Doesn’t time just FLY when you’re having fun?
Which brings us to today. Sunday, November 2nd. A mere two weeks after the press conference during which Special Investigator Clayton Yonder and his boss, Jules Landau, informed the world that songbirds across the Northeast … OUR songbirds … were being targeted by a deadly hybrid species smuggled into the country by evil people for the purpose of mass massacre and total annihilation.
That was a mouthful. A full and awful mouthful.
And what was I doing while all of that was going on?
Well … with Special Investigator Clayton Boyfriend and Gunny Hernandez off training troops at Bird Boot Camp, I had been relegated to checking items off the TO DO list that Clay left me.
Among other things, this involved writing a press release to be issued by the National Park Department to the effect that the emergency closure of Gossamer Gardens had ended, and bird, mammal, reptile, and even fish species decimated during a recent (unspecified) crisis gradually were being reintroduced, and the wildlife sanctuary would be reopening in the spring.
Clay told me to be sure NOT to mention lab-created hybrids, invasive species, or anything that might trigger an eco-terrorist response. “Or…” as he so colorfully put it “…’animal rights’ protestors will be singing Kumbaya as they plant bombs at Park Department Headquarters … seconds before Terror Birds gouge out their eyes, sever their spinal cords, and impale them on fence posts, so that they (the Terror Birds) can eat their (the eco-terrorists’) viscera for lunch.”
Before Clay left for Bird Boot Camp that morning, I asked (why hadn’t I thought to ask him or Archie before?) how 500,000 or so birds knew to come to our assistance? Now. How had an SOS been transmitted? How had Carolina Wrens in Richmond, Virginia, or Red-winged Blackbirds, in Bangor, Maine, known we needed them for a war against Terror Birds at the Glencoe Beach or the Kings County Zoo?
How … indeed.
Of course, I already knew the answer. It has been explained to me in detail at the picnic I’d thrown for our little friends in my backyard after the press conference. But I had forgotten.

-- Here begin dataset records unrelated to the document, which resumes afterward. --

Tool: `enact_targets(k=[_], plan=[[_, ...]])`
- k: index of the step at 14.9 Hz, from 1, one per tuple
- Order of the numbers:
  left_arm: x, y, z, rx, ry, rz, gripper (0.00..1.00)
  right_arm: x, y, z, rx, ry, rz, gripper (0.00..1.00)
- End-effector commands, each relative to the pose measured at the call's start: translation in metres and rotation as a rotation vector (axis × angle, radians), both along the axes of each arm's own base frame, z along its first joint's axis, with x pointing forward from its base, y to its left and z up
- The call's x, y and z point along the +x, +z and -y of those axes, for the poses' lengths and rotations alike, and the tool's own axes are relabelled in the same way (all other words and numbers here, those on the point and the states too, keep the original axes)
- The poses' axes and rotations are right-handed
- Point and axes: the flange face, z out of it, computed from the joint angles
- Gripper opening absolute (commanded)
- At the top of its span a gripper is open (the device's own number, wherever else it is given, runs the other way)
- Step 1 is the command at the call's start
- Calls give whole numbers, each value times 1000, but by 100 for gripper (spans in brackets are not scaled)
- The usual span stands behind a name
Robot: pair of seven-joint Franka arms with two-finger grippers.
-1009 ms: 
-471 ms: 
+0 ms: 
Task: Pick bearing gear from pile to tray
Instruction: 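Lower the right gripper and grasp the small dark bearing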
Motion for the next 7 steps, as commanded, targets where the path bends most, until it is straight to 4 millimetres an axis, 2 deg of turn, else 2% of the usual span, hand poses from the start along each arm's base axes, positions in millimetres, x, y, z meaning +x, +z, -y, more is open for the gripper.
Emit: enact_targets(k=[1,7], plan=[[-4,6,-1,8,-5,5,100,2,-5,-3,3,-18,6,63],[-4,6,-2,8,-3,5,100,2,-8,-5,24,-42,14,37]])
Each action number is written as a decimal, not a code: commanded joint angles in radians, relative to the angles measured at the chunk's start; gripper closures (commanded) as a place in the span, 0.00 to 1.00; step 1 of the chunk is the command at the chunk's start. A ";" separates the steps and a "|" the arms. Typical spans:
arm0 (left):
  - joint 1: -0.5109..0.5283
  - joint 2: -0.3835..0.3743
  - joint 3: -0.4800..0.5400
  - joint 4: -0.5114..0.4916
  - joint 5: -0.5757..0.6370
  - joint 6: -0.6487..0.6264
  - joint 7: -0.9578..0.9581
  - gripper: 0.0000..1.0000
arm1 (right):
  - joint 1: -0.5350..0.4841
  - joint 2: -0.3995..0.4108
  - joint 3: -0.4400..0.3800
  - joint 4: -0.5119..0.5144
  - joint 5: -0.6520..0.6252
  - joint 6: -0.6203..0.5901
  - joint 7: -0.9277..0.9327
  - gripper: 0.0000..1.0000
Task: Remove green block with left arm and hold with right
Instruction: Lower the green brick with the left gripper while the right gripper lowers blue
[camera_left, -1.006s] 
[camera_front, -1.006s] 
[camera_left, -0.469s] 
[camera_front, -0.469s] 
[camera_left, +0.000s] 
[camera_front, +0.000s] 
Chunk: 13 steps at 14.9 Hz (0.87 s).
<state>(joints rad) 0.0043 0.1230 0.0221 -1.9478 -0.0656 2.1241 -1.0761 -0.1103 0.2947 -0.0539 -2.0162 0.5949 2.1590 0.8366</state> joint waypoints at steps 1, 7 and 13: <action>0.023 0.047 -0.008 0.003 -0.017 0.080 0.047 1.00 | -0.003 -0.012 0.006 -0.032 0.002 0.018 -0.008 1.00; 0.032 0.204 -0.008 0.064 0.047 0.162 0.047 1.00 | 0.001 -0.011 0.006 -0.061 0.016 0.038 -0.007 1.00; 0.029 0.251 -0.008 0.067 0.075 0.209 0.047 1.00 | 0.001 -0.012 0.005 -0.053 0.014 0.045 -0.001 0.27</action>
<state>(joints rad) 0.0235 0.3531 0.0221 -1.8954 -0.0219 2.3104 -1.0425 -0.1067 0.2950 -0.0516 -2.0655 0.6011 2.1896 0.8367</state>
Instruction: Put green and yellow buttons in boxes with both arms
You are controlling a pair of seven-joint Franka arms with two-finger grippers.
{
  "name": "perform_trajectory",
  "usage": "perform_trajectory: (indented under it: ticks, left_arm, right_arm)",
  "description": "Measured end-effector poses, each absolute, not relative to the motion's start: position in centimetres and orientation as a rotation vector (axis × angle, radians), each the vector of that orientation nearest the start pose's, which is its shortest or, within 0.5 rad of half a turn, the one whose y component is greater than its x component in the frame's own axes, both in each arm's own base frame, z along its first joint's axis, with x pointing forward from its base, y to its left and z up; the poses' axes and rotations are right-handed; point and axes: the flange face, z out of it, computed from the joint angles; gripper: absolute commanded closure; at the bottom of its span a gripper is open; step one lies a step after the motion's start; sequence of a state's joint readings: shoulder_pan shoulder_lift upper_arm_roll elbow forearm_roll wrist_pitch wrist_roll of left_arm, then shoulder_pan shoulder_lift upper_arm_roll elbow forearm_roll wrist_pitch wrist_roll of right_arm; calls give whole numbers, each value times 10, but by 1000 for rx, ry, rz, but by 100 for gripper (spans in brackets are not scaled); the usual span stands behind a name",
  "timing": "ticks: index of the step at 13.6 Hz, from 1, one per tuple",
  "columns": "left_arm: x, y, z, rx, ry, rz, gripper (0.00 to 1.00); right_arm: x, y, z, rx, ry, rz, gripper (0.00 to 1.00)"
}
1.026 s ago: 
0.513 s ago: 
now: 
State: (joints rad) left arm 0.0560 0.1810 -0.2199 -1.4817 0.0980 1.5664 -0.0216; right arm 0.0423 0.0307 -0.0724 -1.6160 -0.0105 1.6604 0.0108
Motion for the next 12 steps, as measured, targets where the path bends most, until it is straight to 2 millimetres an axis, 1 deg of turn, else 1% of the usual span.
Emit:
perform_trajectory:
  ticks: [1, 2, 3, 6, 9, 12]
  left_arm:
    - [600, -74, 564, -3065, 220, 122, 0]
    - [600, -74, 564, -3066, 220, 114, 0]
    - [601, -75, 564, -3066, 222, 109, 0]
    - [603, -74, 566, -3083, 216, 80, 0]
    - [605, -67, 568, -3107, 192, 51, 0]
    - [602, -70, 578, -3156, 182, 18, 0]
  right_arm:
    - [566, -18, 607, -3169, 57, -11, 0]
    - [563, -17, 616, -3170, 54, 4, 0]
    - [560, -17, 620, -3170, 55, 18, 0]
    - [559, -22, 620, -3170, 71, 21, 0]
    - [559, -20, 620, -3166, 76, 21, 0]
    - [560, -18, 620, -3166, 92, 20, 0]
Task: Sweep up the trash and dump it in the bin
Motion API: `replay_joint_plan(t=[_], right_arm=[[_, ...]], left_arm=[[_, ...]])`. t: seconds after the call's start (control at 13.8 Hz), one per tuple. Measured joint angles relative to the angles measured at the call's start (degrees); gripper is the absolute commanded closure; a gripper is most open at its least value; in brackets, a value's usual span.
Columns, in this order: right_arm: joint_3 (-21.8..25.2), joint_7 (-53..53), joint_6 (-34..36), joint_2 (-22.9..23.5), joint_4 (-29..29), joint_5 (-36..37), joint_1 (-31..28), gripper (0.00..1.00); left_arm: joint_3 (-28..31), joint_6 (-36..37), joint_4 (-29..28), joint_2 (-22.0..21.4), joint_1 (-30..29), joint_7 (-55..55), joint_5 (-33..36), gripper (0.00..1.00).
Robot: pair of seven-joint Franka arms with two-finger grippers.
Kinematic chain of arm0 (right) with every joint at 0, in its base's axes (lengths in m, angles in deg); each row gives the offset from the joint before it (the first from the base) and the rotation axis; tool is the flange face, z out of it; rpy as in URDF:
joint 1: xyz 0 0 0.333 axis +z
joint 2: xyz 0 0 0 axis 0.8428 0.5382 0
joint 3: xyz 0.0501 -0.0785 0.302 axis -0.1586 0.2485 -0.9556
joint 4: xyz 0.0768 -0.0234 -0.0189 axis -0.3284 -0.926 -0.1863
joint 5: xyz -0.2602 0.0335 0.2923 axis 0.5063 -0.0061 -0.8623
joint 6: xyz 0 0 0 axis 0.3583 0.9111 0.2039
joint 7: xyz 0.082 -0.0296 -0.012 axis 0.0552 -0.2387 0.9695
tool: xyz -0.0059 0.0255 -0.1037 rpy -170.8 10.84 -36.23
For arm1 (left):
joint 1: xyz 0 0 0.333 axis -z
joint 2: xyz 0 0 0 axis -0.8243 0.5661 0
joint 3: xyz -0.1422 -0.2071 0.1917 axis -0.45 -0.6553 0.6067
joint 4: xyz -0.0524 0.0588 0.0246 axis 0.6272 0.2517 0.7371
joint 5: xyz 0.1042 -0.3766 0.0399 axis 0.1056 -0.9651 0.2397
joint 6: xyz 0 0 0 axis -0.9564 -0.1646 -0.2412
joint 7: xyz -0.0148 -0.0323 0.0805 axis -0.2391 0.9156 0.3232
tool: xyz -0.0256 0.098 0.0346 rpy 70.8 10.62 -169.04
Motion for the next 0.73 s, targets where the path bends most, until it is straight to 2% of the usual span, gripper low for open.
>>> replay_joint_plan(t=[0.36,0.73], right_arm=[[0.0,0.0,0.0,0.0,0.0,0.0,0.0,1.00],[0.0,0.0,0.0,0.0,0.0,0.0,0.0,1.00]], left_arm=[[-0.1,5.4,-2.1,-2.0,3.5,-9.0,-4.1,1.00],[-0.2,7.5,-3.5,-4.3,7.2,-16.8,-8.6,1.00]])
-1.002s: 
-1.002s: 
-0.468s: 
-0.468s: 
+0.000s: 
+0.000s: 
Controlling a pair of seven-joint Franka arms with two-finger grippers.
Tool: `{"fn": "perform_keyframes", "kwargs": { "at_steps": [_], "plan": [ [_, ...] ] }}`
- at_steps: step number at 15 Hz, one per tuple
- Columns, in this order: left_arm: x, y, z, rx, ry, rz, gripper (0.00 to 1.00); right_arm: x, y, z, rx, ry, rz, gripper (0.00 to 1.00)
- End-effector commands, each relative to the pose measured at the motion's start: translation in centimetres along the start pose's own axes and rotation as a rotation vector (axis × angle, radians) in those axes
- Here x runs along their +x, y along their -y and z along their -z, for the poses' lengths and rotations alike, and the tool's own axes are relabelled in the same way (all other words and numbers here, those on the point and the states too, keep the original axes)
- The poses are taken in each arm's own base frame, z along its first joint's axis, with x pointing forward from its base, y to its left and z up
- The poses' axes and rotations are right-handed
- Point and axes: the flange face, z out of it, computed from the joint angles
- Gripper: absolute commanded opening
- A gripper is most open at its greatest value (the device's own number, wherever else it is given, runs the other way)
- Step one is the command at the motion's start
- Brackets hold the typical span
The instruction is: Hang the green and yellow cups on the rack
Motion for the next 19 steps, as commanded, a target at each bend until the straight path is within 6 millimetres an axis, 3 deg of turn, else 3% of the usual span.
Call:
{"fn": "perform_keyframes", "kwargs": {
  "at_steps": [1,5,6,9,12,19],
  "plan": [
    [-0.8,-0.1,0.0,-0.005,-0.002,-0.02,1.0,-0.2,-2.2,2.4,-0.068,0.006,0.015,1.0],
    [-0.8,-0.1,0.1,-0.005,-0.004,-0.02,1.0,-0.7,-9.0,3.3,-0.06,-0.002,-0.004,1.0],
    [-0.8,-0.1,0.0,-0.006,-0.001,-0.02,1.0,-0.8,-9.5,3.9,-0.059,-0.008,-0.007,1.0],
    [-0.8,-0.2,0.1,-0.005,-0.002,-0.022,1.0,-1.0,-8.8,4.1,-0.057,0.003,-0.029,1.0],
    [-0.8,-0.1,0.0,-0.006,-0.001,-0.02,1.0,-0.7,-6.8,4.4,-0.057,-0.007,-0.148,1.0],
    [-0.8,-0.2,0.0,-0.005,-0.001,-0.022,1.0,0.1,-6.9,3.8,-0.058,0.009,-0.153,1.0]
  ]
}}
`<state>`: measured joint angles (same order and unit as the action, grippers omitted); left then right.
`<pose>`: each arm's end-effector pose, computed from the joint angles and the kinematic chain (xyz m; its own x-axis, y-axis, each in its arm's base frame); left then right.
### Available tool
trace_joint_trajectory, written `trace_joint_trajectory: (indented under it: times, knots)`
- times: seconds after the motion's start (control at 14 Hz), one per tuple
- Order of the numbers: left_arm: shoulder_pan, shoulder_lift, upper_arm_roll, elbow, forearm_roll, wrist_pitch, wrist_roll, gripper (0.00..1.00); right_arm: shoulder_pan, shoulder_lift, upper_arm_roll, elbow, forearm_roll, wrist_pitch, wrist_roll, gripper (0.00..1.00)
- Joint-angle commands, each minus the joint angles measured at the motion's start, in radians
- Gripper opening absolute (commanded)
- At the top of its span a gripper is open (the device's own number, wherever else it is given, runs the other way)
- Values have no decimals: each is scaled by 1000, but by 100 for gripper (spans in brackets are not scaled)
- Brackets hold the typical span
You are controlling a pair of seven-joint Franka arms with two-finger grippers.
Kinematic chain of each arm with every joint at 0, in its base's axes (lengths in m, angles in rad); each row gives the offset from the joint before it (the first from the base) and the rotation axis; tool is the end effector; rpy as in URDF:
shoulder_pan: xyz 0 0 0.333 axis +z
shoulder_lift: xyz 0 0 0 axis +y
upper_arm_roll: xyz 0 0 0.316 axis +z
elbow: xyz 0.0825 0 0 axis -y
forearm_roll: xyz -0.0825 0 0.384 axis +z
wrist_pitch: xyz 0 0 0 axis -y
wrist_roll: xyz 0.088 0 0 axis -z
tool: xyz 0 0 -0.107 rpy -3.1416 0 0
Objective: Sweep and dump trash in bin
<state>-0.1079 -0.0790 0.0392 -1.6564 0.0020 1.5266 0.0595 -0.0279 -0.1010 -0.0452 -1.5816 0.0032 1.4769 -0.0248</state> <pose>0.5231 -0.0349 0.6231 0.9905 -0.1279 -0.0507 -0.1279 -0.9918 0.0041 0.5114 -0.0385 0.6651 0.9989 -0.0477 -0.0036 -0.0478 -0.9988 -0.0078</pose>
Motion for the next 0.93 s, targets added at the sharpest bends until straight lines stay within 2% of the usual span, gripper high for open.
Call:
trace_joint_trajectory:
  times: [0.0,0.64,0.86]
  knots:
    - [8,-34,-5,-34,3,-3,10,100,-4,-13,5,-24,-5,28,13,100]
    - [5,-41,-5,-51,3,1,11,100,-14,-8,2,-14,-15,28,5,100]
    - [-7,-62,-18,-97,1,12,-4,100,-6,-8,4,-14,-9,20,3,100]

I think it’s supposed to be rude to quote oneself, but as a matter of expediency (and I don’t think I could rephrase it better), I’ll repeat here what I learned then:
That chickadee modulations “are combinations of the chick-a-dee-dee-dee sounds they make … (and) by varying the number of dees in their song, chickadees alert each other to the proximity, size, and lethality of a threat. More ‘dees’ mean greater danger. Fewer mean less. Sixteen dees, which is their maximum, mean ‘grab your car keys and petticoats, because all hell is about to break loose’.”
This morning, before Special Investigator Clayton Yonder and Archie the Giant Chickadee left for Bird Boot Camp, Archie informed me that on the previous Wednesday, he had sent out an unprecedented 17 dee-dee-dees. Which, as always when danger is afoot, was conveyed bird-to-bird and flock-to-flock until the call-to-action had reached all of the songbirds on the East Coast.
Clay later informed me that among those who responded to the Avian Airforce and were now being trained at Bird Boot Camp were … Cardinals, Robins, Blue Birds, Sparrows, Tufted Titmouses, House and Goldfinches, Mourning Doves, Blue Jays, Mockingbirds, Wrens, Indigo Buntings, Orioles, American Redstarts, Eastern Towhees, Cedar Waxwings, Scarlet Tanagers, Hermit Thrushes, Yellow Warblers, Western Meadowlarks, Brown Thrashers, Red-Eyed Vireos, Black-and-white Warblers, and Northern Parulas. As well as the above-mentioned Red-winged Blackbirds and Carolina Wrens.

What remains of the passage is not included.